My CTO has mandated a Disaster Recovery strategy where we can recover our primary production environment in under 60 minutes. We are currently on Google Cloud. Should we look at an Active-Active multi-region setup, or is a "Pilot Light" approach sufficient for these strict RTO/RPO requirements?
3 answers
Achieving a sub-hour RTO/RPO on GCP is definitely doable but requires careful data replication. A "Pilot Light" approach—where your database is live-replicating to another region but compute resources are off—can usually meet a 60-minute RTO if your infrastructure is fully scripted with Terraform. However, for the RPO to stay under an hour, you need asynchronous or synchronous database mirroring. We implemented this using Cloud Spanner for its global consistency.
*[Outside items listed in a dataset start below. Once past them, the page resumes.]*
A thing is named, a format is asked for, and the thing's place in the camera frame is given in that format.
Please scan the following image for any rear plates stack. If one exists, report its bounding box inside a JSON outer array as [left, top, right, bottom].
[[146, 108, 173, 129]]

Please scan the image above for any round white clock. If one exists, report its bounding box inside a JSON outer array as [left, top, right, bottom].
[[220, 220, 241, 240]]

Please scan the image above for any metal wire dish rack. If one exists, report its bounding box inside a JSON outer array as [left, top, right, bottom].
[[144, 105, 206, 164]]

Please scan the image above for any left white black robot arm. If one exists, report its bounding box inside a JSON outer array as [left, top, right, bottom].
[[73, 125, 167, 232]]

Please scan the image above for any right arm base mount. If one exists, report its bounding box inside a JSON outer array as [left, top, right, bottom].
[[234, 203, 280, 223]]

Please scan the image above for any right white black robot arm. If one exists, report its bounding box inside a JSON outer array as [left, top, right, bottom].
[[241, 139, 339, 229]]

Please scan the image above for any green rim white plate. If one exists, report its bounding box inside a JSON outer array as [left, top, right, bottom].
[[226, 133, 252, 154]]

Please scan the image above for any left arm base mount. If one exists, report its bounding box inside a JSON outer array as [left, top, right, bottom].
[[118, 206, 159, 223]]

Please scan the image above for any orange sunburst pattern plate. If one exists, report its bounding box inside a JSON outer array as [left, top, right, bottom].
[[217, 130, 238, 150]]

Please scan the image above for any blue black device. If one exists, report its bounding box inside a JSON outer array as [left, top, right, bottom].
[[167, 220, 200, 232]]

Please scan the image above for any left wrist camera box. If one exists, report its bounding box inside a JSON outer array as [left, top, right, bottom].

For a true "zero downtime" feel, Active-Active is better, but it doubles your infrastructure costs and complicates traffic routing via Global Load Balancing.
Are you planning to automate the failover process using health checks, or will there be a "human-in-the-loop" decision before shifting traffic to the secondary region during a failure?
The most important part is regular testing. A DR plan that hasn't been tested in a simulated outage is just a piece of paper. We run "Game Day" drills every quarter.
Exactly, Susan. Testing also helps identify bottlenecks in the recovery scripts that might otherwise go unnoticed until a real disaster strikes.
Jason, that is the million-dollar question. We are leaning toward a human-in-the-loop for the final cutover to avoid "split-brain" scenarios where both regions think they are primary. However, we are worried that the human delay might push us past our one-hour RTO goal if an outage happens at 3 AM. We need a very clear runbook and automated alerts to make sure the team reacts instantly.